AIM OF THE EXERCISE: Begin at the top of the listing below. Write each line out exactly, ending with the line that holds "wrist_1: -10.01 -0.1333".

::::

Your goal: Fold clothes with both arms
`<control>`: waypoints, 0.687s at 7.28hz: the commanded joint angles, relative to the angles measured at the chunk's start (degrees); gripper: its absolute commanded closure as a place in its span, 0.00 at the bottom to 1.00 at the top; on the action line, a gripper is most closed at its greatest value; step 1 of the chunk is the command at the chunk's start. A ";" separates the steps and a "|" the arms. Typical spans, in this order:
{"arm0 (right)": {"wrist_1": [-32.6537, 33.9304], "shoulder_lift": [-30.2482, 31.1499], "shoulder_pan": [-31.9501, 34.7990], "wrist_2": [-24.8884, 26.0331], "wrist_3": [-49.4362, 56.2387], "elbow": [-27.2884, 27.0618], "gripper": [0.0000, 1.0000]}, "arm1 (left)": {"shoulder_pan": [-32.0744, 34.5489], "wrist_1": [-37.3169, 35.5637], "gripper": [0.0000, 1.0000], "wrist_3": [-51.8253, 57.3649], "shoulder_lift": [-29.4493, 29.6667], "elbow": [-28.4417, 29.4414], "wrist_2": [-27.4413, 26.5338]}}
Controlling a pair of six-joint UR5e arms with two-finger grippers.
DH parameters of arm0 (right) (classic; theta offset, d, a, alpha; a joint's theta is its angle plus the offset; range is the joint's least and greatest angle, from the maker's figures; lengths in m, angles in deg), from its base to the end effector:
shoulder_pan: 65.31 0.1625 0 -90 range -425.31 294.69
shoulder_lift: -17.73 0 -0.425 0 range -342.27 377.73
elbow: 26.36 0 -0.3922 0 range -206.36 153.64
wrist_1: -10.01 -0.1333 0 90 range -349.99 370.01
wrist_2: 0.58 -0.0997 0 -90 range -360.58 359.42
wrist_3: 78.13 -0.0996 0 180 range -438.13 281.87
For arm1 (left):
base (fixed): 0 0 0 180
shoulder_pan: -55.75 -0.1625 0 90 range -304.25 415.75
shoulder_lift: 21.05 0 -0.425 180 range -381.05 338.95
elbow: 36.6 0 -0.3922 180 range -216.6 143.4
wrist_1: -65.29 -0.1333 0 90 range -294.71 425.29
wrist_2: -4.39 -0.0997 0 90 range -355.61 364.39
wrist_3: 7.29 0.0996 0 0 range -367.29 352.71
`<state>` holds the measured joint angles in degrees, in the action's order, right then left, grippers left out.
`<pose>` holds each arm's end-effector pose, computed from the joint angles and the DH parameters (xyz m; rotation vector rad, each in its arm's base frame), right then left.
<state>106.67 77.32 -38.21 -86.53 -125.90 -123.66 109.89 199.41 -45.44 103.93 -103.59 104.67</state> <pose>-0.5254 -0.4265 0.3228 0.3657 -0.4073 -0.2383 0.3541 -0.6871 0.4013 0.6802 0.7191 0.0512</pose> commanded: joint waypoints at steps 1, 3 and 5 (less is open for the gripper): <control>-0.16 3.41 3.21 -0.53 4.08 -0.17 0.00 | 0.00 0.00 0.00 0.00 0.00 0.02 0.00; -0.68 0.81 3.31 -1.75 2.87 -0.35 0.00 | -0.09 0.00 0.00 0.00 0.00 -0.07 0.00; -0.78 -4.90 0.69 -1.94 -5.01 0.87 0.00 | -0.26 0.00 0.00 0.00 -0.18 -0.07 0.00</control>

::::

TASK RESULT:
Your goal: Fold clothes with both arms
`<control>`: waypoints, 0.687s at 7.28hz: the commanded joint angles, relative to the angles measured at the chunk's start (degrees); gripper: its absolute commanded closure as a place in its span, 0.00 at the bottom to 1.00 at the top; on the action line, a gripper is most closed at its greatest value; step 1 of the chunk is the command at the chunk's start. A ";" separates the steps and a "|" the arms. Typical spans, in this order:
{"arm0 (right)": {"wrist_1": [-32.6537, 33.9304], "shoulder_lift": [-30.2482, 31.1499], "shoulder_pan": [-31.9501, 34.7990], "wrist_2": [-24.8884, 26.0331], "wrist_3": [-49.4362, 56.2387], "elbow": [-27.2884, 27.0618], "gripper": [0.0000, 1.0000]}, "arm1 (left)": {"shoulder_pan": [-32.0744, 34.5489], "wrist_1": [-37.3169, 35.5637], "gripper": [0.0000, 1.0000], "wrist_3": [-51.8253, 57.3649], "shoulder_lift": [-29.4493, 29.6667], "elbow": [-28.4417, 29.4414], "wrist_2": [-27.4413, 26.5338]}}
Controlling a pair of six-joint UR5e arms with two-finger grippers.
DH parameters of arm0 (right) (classic; theta offset, d, a, alpha; a joint's theta is its angle plus the offset; range is the joint's least and greatest angle, from the maker's figures; lengths in m, angles in deg), from its base to the end effector:
shoulder_pan: 65.31 0.1625 0 -90 range -425.31 294.69
shoulder_lift: -17.73 0 -0.425 0 range -342.27 377.73
elbow: 26.36 0 -0.3922 0 range -206.36 153.64
wrist_1: -10.01 -0.1333 0 90 range -349.99 370.01

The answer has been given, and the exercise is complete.